Background: I partitioned my hard disk when I built this computer several years back, and haven’t repartitioned it since. I have openSUSE, Win7, and 6 other Linux distros on it. (Kubuntu lives on sda1.) When I originally built the computer, I restored openSUSE and my openSUSE home partition from disk images from my old computer, and have done distribution upgrades ever since, so I’d never done a clean install of openSUSE on this computer. Since this computer is 64-bit and my old computer was an i386, I finally did a clean install with v12.3 in order to switch to 64-bit. I downloaded the x86_64 installation DVD and everything went fine.
Except for one thing: I told the installer to put GRUB2 on the root partition (/), not on the MBR, because *buntu’s GRUB2 is already in the MBR and is “in control” of booting all the other distros. But after the installation was complete and I was ready to reboot into openSUSE, I could not boot my computer, because no bootloader was found. Apparently, the openSUSE installer removed the existing GRUB2 from the MBR.
The problem was easy enough to fix (Ubuntu has good GRUB2 documentation), and I’m sure openSUSE does, too. What I’m wondering is, what installer option did I inadvertently miss or screw up?
If it matters, /dev/sda4 (the extended partition) has, for some unknown reason, the boot flag set. It’s been that way for who knows how long and I’ve ignored it since it hasn’t hurt anything.
Also, I don’t chainload openSUSE, although I do have a related question. If I didn’t install GRUB2 at all when I installed openSUSE, would the “master” version of GRUB2 (installed by Ubuntu to the MBR) be able to correctly boot openSUSE and pick up on kernel upgrades? (I suppose there’s an easy way to find out…) I’ve been installing GRUB2 to the root partition (/) of every distro I install, just so that it’ll create the equivalent of a /boot/grub2/grub.cfg file, in the possibly mistaken belief that Ubuntu’s GRUB2’s OS prober needs to see and read that file in order to correctly boot the distro.
On the booting screen, there is an options button. Clicking that gives the “Boot Loader Options” screen.
On that screen, there’s a box “Write generic boot code to MBR”. You failed to make sure that was not checked.
For me, it is usually unchecked by default. I think the installer recognizes that there is Microsoft boot code there. However, on one of my installs, there is Grub boot code from installing Fedora. And on that box, the opensuse installer did want to write generic boot code, which would have caused me similar problems to the ones that you had.
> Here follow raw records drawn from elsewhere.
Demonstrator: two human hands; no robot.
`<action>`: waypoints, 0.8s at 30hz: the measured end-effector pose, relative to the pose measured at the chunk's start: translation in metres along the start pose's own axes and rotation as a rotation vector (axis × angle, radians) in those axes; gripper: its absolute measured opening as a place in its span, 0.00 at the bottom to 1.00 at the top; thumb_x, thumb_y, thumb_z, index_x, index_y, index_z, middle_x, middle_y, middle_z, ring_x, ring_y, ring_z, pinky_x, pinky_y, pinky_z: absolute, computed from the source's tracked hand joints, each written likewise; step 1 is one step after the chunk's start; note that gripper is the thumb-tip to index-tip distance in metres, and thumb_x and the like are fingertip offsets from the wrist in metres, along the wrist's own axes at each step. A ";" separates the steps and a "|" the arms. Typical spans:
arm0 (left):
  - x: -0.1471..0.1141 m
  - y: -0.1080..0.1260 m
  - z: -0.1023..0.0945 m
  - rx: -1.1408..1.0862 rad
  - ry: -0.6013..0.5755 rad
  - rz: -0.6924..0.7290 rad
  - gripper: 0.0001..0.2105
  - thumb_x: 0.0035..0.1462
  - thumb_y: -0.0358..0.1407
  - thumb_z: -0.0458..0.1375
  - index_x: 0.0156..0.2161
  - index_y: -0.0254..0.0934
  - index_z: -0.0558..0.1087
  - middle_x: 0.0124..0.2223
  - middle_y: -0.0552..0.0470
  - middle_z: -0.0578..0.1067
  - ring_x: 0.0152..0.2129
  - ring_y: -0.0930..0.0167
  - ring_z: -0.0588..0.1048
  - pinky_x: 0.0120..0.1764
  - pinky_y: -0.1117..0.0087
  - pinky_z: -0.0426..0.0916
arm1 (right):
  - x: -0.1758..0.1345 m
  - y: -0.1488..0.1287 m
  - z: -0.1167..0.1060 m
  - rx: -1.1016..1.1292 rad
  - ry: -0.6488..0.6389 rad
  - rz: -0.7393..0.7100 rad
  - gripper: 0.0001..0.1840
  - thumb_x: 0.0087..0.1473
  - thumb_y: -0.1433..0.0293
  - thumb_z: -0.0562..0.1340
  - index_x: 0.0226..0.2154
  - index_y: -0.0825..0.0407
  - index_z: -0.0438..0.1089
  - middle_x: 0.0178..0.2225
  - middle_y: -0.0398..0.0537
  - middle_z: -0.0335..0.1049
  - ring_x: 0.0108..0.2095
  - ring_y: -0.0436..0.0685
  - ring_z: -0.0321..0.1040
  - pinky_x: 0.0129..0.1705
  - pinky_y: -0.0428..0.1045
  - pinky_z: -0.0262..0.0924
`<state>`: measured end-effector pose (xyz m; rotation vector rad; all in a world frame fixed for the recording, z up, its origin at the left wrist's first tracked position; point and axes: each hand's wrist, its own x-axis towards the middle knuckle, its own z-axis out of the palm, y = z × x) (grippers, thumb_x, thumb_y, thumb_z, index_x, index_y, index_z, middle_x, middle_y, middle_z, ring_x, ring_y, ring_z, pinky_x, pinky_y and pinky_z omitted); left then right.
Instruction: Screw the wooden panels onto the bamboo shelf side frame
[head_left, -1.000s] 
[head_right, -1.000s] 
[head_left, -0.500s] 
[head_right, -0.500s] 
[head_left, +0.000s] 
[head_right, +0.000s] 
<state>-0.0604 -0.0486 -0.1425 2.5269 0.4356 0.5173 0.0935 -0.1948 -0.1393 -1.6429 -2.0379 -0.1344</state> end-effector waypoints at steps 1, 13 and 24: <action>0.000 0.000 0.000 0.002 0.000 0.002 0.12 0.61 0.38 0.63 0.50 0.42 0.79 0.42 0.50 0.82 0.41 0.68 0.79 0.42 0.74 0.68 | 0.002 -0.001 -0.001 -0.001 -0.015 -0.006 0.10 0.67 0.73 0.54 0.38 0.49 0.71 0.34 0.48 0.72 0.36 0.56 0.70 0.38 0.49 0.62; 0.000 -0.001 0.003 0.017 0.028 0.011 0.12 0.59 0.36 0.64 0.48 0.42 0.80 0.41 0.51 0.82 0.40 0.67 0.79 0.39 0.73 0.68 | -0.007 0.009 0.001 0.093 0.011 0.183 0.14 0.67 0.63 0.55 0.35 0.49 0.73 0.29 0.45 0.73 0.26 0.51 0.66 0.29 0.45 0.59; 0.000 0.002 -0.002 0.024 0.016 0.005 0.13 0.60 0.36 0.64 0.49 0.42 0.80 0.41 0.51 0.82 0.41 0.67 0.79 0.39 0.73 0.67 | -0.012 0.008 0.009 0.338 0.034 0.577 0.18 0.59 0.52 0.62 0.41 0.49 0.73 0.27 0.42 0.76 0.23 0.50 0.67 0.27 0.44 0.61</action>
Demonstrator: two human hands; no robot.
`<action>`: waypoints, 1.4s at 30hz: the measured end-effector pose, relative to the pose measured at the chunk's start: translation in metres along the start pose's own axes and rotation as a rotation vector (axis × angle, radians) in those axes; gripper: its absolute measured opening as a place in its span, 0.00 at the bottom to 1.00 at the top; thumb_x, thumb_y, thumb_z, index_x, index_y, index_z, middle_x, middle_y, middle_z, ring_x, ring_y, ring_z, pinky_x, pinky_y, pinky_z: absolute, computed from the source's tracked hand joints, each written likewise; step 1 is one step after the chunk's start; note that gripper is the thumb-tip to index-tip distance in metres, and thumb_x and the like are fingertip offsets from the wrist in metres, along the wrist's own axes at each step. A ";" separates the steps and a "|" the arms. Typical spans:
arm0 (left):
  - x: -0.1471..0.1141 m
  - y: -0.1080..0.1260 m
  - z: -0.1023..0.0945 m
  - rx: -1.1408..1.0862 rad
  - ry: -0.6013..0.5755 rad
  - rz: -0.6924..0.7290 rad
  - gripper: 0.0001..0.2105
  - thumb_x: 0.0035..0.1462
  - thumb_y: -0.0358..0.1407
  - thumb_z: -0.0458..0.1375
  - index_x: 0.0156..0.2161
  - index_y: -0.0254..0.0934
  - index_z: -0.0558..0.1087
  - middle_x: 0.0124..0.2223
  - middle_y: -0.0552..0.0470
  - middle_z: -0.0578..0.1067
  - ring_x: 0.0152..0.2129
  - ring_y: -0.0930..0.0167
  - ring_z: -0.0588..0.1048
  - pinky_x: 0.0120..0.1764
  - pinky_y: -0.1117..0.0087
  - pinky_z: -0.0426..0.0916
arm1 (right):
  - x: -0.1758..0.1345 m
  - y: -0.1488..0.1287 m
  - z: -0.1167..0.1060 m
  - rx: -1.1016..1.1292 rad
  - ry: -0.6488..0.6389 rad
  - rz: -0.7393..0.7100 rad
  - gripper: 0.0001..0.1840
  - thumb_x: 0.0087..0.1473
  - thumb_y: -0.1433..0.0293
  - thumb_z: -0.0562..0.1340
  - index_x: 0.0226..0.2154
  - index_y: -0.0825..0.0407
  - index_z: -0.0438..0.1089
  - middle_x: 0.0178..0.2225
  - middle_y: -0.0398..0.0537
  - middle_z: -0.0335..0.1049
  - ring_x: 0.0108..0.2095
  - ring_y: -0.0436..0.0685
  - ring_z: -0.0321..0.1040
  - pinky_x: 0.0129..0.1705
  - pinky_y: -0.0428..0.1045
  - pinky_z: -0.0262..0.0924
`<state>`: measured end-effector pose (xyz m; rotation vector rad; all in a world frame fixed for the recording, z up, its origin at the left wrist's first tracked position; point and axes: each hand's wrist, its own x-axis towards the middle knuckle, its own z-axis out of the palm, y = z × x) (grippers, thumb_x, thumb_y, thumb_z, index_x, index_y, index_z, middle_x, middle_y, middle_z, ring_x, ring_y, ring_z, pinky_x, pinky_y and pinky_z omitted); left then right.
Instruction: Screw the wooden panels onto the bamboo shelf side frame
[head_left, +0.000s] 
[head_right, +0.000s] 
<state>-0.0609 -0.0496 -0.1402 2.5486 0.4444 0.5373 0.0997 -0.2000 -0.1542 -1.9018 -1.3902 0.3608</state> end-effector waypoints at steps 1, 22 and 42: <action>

(And I just installed Fedora 19 (the version under development) without installing GRUB2, since their new version of Anaconda doesn’t allow you to install GRUB2 to the root partition; it’s the MBR or nothing. The GRUB2 “in control” of my computer picked up on it and boots into it just fine…at least so far.)
I do it on all Linux machines or machines with a windows / linux mix
What does it matter if say: Ubuntu is already booting
Once SUSE is installed you can boot Ubuntu from SUSE grub and re-install grub from Ubuntu
I must do this almost daily and have done for years, even with Legacy grub
Never failed yet
I do it the way I do because I have the background I like set; the screen resolution I like set; and I don’t have to think twice about what partition GRUB2’s configuration files are located on. And it’s no big deal to boot into Kubuntu and run “update-grub” (which is an Ubuntu alias for “grub-mkconfig -o /boot/grub/grub.cfg”) after installing a new distro.
As noted above, if one follows the YaST Installer menu’s and tab’s options carefully, it is possible to install openSUSE such that it does not touch the MBR.
Having typed that, I had the following taught to me on an openSUSE forum thread, and re-inforced to me in a GNU/Linux User group by a couple debian users (whose view was this is important for all GNU/Linux distributions), which is to backup one’s MBR with ‘dd’. Its not really something for a beginner, but an average user who exercises care can run the following with root permissions (to create the file ‘MBR-backup-440’ and save that file (preferably IMHO on a USB stick).
dd if=/dev/sda of=MBR-backup-440 bs=440 count=1
where in my example I am assuming the hard drive is ‘sda’ …
and then if the MBR is over written, one can always restore back to the original by copying that file back to the MBR with the command
dd if=MBR-backup-440 of=/dev/sda bs=440 count=1
Because one is using ‘dd’ command, great care is needed.
I do not know how long that sort of ‘dd’ functionality will be so convenient, as computers and hard drives and operating systems are moving to UEFI with GPT where old MBR functionality will no longer be so much in use. And I do not know what arguments to use in ‘dd’ if one wishes to adopt a UEFI/GPT approach. But I have found this useful on a few occasions.
Speaking of which, there is a 512B file in /boot/ named “backup_mbr” (which has the same date stamp of my installation), which may be of use in similar situations.